Vedansh Mahesh Madhvi, a 4-year-and-8-month-old boy, was brought from Sonshiv village, Wada, in a critical condition on the morning of September 26 with severe breathlessness, Dr Jadhav says,
"He came to our hospital at 5.50 am. When we checked his blood, his haemoglobin level was showing a count of 4.1 (the normal blood haemoglobin level stands at 13), so we immediately asked his parents to take Vedansh to the Thane civil hospital because he needed blood transfusion immediately."
"By 6.10 am he was on his way to the Thane hospital.

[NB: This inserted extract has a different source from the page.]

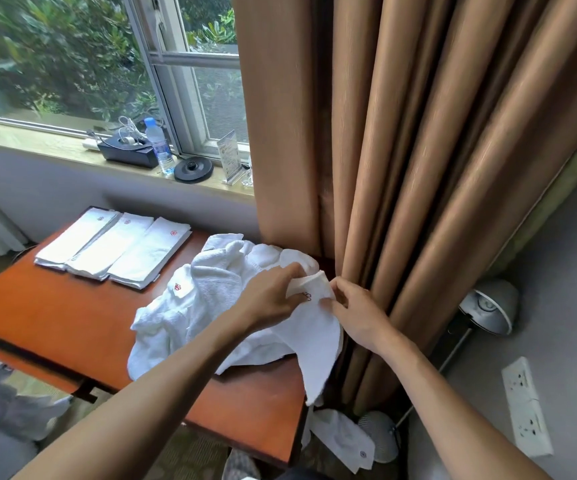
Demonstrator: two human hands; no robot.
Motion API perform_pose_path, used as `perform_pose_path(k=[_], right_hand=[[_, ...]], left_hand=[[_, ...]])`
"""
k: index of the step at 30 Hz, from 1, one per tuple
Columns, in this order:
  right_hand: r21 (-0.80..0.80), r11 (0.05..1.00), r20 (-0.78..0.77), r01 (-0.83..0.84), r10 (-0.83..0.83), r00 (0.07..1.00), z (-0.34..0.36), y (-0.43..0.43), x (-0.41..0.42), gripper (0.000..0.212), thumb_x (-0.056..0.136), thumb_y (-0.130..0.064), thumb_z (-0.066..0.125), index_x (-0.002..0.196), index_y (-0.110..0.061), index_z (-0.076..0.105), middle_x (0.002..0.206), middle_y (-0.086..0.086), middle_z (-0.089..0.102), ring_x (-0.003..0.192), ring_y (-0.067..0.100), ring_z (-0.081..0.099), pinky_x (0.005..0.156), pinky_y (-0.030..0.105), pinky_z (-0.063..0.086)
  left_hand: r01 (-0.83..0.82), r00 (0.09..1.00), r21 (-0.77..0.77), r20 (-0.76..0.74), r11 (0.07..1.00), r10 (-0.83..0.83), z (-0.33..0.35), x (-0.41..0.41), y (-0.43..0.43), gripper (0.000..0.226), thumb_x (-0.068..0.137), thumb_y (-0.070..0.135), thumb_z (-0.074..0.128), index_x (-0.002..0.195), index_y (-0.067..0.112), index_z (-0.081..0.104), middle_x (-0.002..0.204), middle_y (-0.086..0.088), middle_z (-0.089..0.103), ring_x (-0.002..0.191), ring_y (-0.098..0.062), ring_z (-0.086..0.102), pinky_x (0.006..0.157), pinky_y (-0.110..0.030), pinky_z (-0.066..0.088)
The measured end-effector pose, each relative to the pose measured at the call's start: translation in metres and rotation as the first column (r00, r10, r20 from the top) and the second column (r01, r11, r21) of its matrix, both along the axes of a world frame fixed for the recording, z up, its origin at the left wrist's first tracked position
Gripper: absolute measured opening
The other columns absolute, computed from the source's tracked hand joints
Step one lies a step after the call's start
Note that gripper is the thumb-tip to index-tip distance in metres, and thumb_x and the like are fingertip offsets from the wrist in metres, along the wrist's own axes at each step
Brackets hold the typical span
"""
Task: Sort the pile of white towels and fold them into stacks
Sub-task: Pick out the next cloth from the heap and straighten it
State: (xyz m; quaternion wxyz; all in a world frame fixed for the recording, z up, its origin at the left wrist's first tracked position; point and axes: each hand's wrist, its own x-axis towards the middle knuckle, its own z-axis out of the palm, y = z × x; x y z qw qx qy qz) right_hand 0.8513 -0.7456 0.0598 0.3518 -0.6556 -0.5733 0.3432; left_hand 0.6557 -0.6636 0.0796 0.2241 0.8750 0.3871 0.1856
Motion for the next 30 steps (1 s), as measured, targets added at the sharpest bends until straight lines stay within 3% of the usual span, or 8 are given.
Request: perform_pose_path(k=[6, 9, 11, 13, 19, 23, 27, 30], right_hand=[[0.04, 0.999, -0.111, 0.014, -0.009, 0.994, 0.008, 0.0, 0.0, 0.008, 0.103, -0.029, 0.063, 0.099, -0.024, 0.068, 0.094, 0.0, 0.074, 0.094, 0.027, 0.068, 0.085, 0.049, 0.053], [0.118, 0.992, -0.12, 0.034, -0.019, 0.993, 0.012, 0.007, -0.003, 0.007, 0.103, -0.023, 0.063, 0.106, -0.024, 0.069, 0.097, -0.008, 0.073, 0.097, 0.012, 0.068, 0.087, 0.035, 0.053], [0.165, 0.984, -0.123, 0.069, -0.049, 0.991, 0.014, 0.011, -0.005, 0.014, 0.103, -0.019, 0.062, 0.115, -0.024, 0.068, 0.108, -0.014, 0.071, 0.103, 0.004, 0.065, 0.088, 0.024, 0.051], [0.178, 0.98, -0.14, 0.092, -0.067, 0.988, 0.011, 0.012, -0.007, 0.019, 0.105, -0.016, 0.058, 0.12, -0.024, 0.066, 0.112, -0.015, 0.07, 0.106, 0.002, 0.063, 0.09, 0.021, 0.047], [0.223, 0.963, -0.256, 0.151, -0.092, 0.962, 0.007, 0.026, -0.022, 0.019, 0.106, -0.018, 0.057, 0.107, -0.033, 0.068, 0.098, -0.021, 0.069, 0.091, 0.0, 0.062, 0.085, 0.023, 0.048], [0.19, 0.976, -0.297, 0.103, -0.043, 0.954, 0.003, 0.038, -0.051, 0.013, 0.105, -0.021, 0.058, 0.105, -0.031, 0.066, 0.094, 0.001, 0.067, 0.089, 0.024, 0.062, 0.083, 0.035, 0.05], [0.171, 0.983, -0.327, 0.059, 0.0, 0.945, 0.0, 0.047, -0.078, 0.014, 0.105, -0.021, 0.058, 0.102, -0.033, 0.066, 0.08, -0.015, 0.062, 0.075, 0.006, 0.057, 0.069, 0.014, 0.046], [0.146, 0.989, -0.334, 0.015, 0.035, 0.942, 0.004, 0.063, -0.102, 0.012, 0.106, -0.024, 0.057, 0.104, -0.032, 0.066, 0.083, -0.008, 0.065, 0.081, 0.007, 0.058, 0.076, 0.025, 0.048]], left_hand=[[-0.054, 0.998, -0.121, 0.014, 0.991, 0.056, -0.01, -0.02, 0.009, 0.014, 0.095, 0.031, 0.067, 0.084, 0.025, 0.061, 0.077, 0.012, 0.061, 0.079, -0.015, 0.058, 0.076, -0.046, 0.051], [0.009, 0.999, -0.112, 0.04, 0.994, -0.004, -0.004, -0.008, 0.007, 0.01, 0.095, 0.036, 0.068, 0.089, 0.032, 0.061, 0.079, 0.015, 0.061, 0.079, -0.011, 0.058, 0.074, -0.042, 0.051], [0.001, 0.994, -0.123, 0.104, 0.992, 0.012, -0.002, -0.006, 0.006, 0.014, 0.094, 0.036, 0.071, 0.101, 0.029, 0.06, 0.087, 0.014, 0.065, 0.081, -0.008, 0.059, 0.071, -0.031, 0.05], [-0.009, 0.984, -0.16, 0.175, 0.987, 0.038, -0.001, -0.012, 0.006, 0.021, 0.093, 0.031, 0.074, 0.104, 0.027, 0.057, 0.09, 0.01, 0.067, 0.08, -0.007, 0.061, 0.067, -0.024, 0.046], [-0.169, 0.888, -0.272, 0.374, 0.947, 0.266, 0.006, -0.037, 0.006, 0.018, 0.093, 0.013, 0.074, 0.094, 0.021, 0.057, 0.083, 0.01, 0.06, 0.077, -0.007, 0.055, 0.072, -0.022, 0.042], [-0.31, 0.848, -0.272, 0.354, 0.911, 0.394, 0.007, -0.068, 0.004, 0.013, 0.088, 0.017, 0.08, 0.086, 0.018, 0.067, 0.081, 0.014, 0.068, 0.08, -0.002, 0.062, 0.074, -0.02, 0.046], [-0.423, 0.822, -0.219, 0.315, 0.879, 0.474, 0.011, -0.101, 0.013, 0.011, 0.083, 0.021, 0.085, 0.08, 0.023, 0.074, 0.079, 0.013, 0.072, 0.077, 0.0, 0.064, 0.069, -0.014, 0.046], [-0.46, 0.799, -0.226, 0.317, 0.859, 0.511, 0.013, -0.128, 0.023, 0.012, 0.084, 0.015, 0.082, 0.083, 0.024, 0.074, 0.083, 0.013, 0.073, 0.081, 0.0, 0.067, 0.071, -0.012, 0.046]])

He was suffering from severe anaemia and not malnutrition, hence we asked the family to go in for a blood transfusion," says Dr Jadhav.
"Vedansh died on his way to the Thane hospital at 6.45 am," his father Mahesh Madhvi tells Rediff.com at his home in Sonshiv, a day after his son's death.
Ask Dr Jadhav how they handle the emotional trauma that comes with handling such tragedies and he says, "As doctors we have to be on our guard always. While handling emergencies we do not care about our emotions. Giving our best to the patient is our top-most priority at such times."
"We too are human," Dr Pagare adds. "It affects us sometimes when we think about these cases. But we do not have much time to philosophise about deaths because the next case is always round the corner. Our job is to give our 100 per cent to our patients."
"They (Dr Jadhav and Dr Pagare) are our real heroes," says Ram Bhirad. "So were the doctors who were here earlier and coped with the insurmountable pressure they must have felt doing their jobs."
After a 10-minute conversation with Rediff.com, Dr Jadhav terminates the interview. He has received an urgent phone call from an assistant. The expression on Dr Jadhav's face changes dramatically.
"It's an emergency. A woman is in labour. I have to take your leave," he says politely, as he heads towards the delivery room.